Relationship Between Eomes and Mixl1 in Mesendoderm Differentiation
A previous study had demonstrated that Mixl1 expression in the primitive streak was lost in Eomes knockout (KO) mice, whereas the expression of other mesoderm markers, such as T and FGF8, was maintained [36]. Moreover, Mixl1 was also found to be essential for the differentiation of some subsets of DE [23]. Despite the lack of experimental evidence, it has been suspected that some features of the Eomes KO mouse phenotype may be a result of the loss of the Mixl1 gene. Consistent with this is our observation that KDs of both Eomes and Mixl1 result in defects in the Gsc⁺Sox17⁺ DE population. Based on these findings, we therefore thought that in vitro ES cell differentiation to DE might be suitable for addressing this issue.

We first investigated whether our culture system would be able to detect this hierarchical relation between Eomes and Mixl expressions. Eomes- or Mixl1-KD ES cells were cultured under Condition B for 4.5 days, and the expression of each gene was evaluated by q-RT-PCR and Western blotting. As shown in Figure 4 and supplemental online Figure 4A–4D, we found that Eomes KDs suppressed the expression of Mixl1 as well as Eomes, whereas Mixl1 KDs had no effect on Eomes expression, indicating that Mixl1 expression is under the control of Eomes.

View larger version (33K): [in this window] [in a new window]   Figure 4. Effect of Eomes and Mixl1 KDs on gene expression during mesendoderm differentiation. (A): Differentiation of the KD embryonic stem (ES) cell lines was induced under Condition B, total RNAs were purified from the cultures on day 4.5, and expressions of Eomes and Mixl1 were measured by quantitative reverse transcription-polymerase chain reaction. The ratio of gene expression against that of control culture is shown. *, p < .01. (B): The protein expression levels of Eomes and Mixl1 in KD ES cells were evaluated by Western blotting. The total cell lysates were extracted from day 4.5 culture of ES cells transduced with short hairpin RNA or the control vector. The results are consistent with the mRNA expression levels of Eomes and Mixl1 shown in (A). Abbreviations: Eomes, Eomesodermin; KD, knockdown.

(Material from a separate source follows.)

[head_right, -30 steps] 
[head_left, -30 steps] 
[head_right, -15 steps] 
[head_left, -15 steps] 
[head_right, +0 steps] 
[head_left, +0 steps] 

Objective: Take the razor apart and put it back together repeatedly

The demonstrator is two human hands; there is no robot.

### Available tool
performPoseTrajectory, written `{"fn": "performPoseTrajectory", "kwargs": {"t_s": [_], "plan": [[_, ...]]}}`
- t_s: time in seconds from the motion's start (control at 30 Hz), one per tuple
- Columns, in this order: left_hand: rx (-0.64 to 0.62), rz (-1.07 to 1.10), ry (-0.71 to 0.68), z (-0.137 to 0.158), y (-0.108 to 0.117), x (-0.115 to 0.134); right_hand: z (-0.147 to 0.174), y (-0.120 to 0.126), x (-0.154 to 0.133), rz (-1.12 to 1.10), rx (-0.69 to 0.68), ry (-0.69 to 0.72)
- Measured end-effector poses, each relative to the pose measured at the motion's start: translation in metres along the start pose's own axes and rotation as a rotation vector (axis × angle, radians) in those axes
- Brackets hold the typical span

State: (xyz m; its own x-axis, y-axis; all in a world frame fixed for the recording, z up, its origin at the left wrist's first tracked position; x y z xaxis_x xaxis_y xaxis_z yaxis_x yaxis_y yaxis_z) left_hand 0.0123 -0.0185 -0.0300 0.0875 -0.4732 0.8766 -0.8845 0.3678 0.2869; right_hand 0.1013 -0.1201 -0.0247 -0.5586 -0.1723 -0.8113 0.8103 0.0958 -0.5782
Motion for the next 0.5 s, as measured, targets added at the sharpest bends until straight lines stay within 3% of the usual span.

Overexpression of Mixl1 during control ES cell differentiation under Condition B enhanced the differentiation of Gsc⁺Sox17⁺ DE population (Fig. 5 A, 5B), which is consistent with previous studies using Xenopus [39]. More striking is the observation that Mixl1 overexpression could almost completely rescue the defect of Gsc⁺Sox17⁺ cell differentiation in Eomes KD. The Gsc⁺Sox17⁺ cells rescued by Mixl1 overexpression expressed other endodermal markers, such as Foxa2 [40], Cerberus 1 [41], and Claudin 6 [42] (supplemental online Fig. 4G). In contrast, we found that restoration of differentiation of ECD⁺PDGFR⁺ mesendoderm was almost negligible, although the expression of Gsc did accelerate (Fig. 5A). When these data were taken together, we determined that the major site of Mixl1 involvement can be found at the mesendoderm-to-DE differentiation stage, and it may play some role in mesendoderm differentiation by accelerating Gsc gene expression. As the expression level of Eomes in Eomes KD was unaffected by Mixl1 overexpression (Fig. 5C), the results obtained from q-RT-PCR and overexpression experiments indicate that Mixl1 is, genetically, a downstream molecule of Eomes.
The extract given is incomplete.